Para los ensayos, Chelvam y sus colegas aumentan la venta de STEM mesencimal (MSC) con siete organismos microbianos. Oreus ATCC 6538, P. paraginosa ATCC 9027, B. Spijizeni ATCC 6633, C. esporogenes ATCC 19404, C. Albiks ATCC 10231, e coli K-12 (ATCC 25404), y DO. ATCC 6919 y 10 unidades de fabricación de colonias (CFU) tan bajas como la contaminación se detectaron en inóculos.

El análisis de 418 muestras mostró un positivo correcto del 92.7% y un negativo correcto negativo del 77.7%. Excepto por una muestra anómala de un paciente, que demostró niveles muy altos de ácido nicotínico, mejoró la tasa negativa correcta al 92%. La detección del contaminante, concluyeron los científicos, dependiendo de la detección espectral entre desventuraje entre el ácido nicotínico y los metabolitos de nicotinemido.

Cuando MSCS se vacunó con 10 CFU e coli En el momento del tiempo de 0 horas como parte del tiempo de dirección de dirección, las células se detectaron aproximadamente 21 horas después de que la bacteria entrara en contacto. "Esto es comparable al rendimiento de los métodos de prueba USP 71", dijeron Ram y Chelavam General"Sin embargo, la espectroscopía UV ML-Saksham tardó más tiempo en detectar la contaminación en comparación con los métodos de microorganismo, lo que indica baja sensibilidad".

Este método, dicen, "como prueba inicial, la terapia celular fue diseñada para aplicarse como parte del proceso de construcción". Si la muestra está contaminada, recomiendan usar la prueba de confirmación de punto de tiempo de un solo punto de ajuste regulador.

"No se puede generalizar usando el tiempo para averiguar e coli Solo "advirtieron los científicos.

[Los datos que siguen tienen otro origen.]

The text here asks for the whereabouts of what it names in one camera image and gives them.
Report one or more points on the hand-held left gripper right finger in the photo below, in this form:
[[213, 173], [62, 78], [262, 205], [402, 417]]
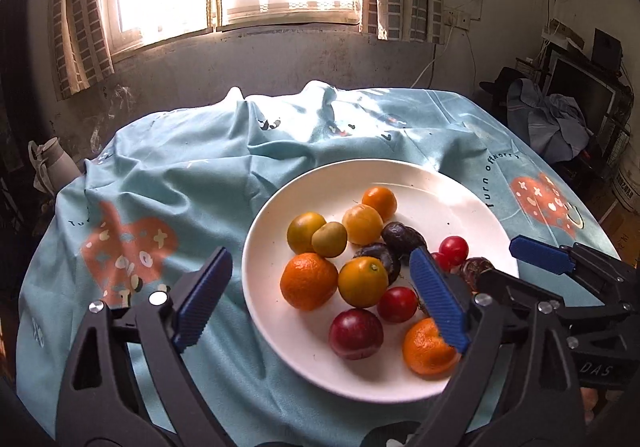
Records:
[[440, 299]]

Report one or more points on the white oval plate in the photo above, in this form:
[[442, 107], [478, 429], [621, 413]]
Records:
[[440, 207]]

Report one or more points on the white wall socket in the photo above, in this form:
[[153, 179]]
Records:
[[457, 20]]

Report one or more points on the pile of blue-grey clothes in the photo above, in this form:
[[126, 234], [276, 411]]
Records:
[[550, 122]]

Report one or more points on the small red cherry tomato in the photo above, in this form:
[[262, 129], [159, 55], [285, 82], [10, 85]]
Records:
[[453, 248]]

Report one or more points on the old television set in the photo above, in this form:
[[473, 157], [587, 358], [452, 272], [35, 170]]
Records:
[[582, 87]]

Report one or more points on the white jug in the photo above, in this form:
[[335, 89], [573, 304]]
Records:
[[62, 164]]

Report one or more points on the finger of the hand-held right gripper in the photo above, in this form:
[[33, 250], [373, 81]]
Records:
[[525, 289], [540, 252]]

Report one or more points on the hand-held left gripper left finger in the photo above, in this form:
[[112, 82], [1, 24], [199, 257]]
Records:
[[202, 299]]

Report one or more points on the dark brown wrinkled fruit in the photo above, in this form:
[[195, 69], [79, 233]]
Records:
[[385, 257]]

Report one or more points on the small orange tomato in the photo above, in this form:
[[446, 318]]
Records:
[[380, 202]]

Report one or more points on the brown round fruit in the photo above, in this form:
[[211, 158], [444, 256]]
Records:
[[472, 269]]

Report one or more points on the white plastic bag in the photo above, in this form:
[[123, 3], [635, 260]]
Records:
[[40, 172]]

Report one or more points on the small orange mandarin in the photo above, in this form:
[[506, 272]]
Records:
[[422, 352]]

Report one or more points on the dark purple passion fruit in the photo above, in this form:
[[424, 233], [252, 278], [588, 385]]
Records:
[[402, 237]]

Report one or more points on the large orange-yellow tomato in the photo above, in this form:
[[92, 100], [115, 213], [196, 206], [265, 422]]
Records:
[[363, 282]]

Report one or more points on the large red cherry tomato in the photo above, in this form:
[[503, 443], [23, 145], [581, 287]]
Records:
[[397, 304]]

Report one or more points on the small yellow-green fruit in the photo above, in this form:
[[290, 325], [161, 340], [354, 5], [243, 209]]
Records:
[[329, 239]]

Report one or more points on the pale yellow round fruit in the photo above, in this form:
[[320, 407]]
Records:
[[362, 224]]

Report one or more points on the black box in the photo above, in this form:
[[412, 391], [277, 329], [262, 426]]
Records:
[[607, 49]]

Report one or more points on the light blue printed blanket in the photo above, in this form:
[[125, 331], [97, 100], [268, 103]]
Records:
[[175, 187]]

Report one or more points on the red plum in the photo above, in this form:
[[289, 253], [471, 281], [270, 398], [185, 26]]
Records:
[[356, 333]]

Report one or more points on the large orange mandarin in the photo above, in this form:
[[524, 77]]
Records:
[[308, 281]]

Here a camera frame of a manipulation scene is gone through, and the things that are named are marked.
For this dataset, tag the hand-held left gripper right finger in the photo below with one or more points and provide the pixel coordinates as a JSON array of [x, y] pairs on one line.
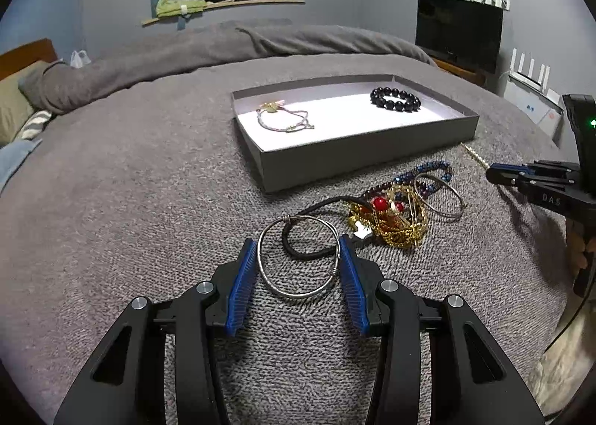
[[352, 285]]

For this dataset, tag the black monitor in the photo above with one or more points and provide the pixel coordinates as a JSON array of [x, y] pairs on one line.
[[458, 31]]

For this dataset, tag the gold ornament with red beads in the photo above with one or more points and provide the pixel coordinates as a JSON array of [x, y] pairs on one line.
[[379, 204]]

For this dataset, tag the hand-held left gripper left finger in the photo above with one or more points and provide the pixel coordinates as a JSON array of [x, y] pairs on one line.
[[242, 285]]

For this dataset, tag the thin silver bangle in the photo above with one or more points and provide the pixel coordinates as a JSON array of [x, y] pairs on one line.
[[458, 196]]

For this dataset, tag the large silver bangle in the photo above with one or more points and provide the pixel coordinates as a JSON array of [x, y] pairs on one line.
[[287, 220]]

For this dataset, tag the white plastic bag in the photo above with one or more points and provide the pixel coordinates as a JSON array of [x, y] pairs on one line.
[[80, 59]]

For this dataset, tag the wooden stand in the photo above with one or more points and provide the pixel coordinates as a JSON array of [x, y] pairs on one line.
[[458, 70]]

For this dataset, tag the grey knit bed cover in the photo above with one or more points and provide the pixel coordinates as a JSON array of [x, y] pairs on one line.
[[139, 196]]

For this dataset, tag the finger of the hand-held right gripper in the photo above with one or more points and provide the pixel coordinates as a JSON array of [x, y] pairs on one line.
[[549, 179], [503, 169]]

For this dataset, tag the wooden window sill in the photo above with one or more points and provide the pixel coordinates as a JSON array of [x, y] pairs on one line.
[[279, 2]]

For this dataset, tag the green cloth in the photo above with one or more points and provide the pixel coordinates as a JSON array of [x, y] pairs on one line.
[[174, 5]]

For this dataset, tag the white appliance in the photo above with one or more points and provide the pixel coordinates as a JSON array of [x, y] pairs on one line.
[[531, 103]]

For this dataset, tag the person's right hand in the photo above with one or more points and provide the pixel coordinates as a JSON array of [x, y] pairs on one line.
[[582, 257]]

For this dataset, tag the grey cardboard box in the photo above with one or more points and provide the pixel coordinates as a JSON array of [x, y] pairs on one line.
[[344, 112]]

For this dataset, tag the blue cloth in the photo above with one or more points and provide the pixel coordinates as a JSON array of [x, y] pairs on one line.
[[16, 161]]

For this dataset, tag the striped pillow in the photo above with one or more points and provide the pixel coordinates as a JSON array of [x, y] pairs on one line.
[[35, 124]]

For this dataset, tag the person's right forearm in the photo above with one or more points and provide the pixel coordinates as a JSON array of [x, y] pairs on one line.
[[563, 373]]

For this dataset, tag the white router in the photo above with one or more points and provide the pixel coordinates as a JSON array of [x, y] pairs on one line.
[[531, 78]]

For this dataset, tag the olive pillow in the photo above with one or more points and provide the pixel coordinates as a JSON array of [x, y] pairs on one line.
[[11, 103]]

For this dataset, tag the grey folded duvet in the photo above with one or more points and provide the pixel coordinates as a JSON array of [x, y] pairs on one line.
[[186, 52]]

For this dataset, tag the wooden headboard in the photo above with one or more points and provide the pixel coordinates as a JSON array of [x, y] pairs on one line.
[[28, 54]]

Por lo tanto, planean confirmar el modelo para confirmar la prueba para confirmar la prueba para confirmar" los tipos de células utilizados en los tipos de células utilizados en los tipos de células "y" otras cepas de bacterias y confirmar la contaminación en otras cepas de bacterias y expandirse "como microorganismos adicionales, como la levadura y fungi, dijeron Ram y Chelvam.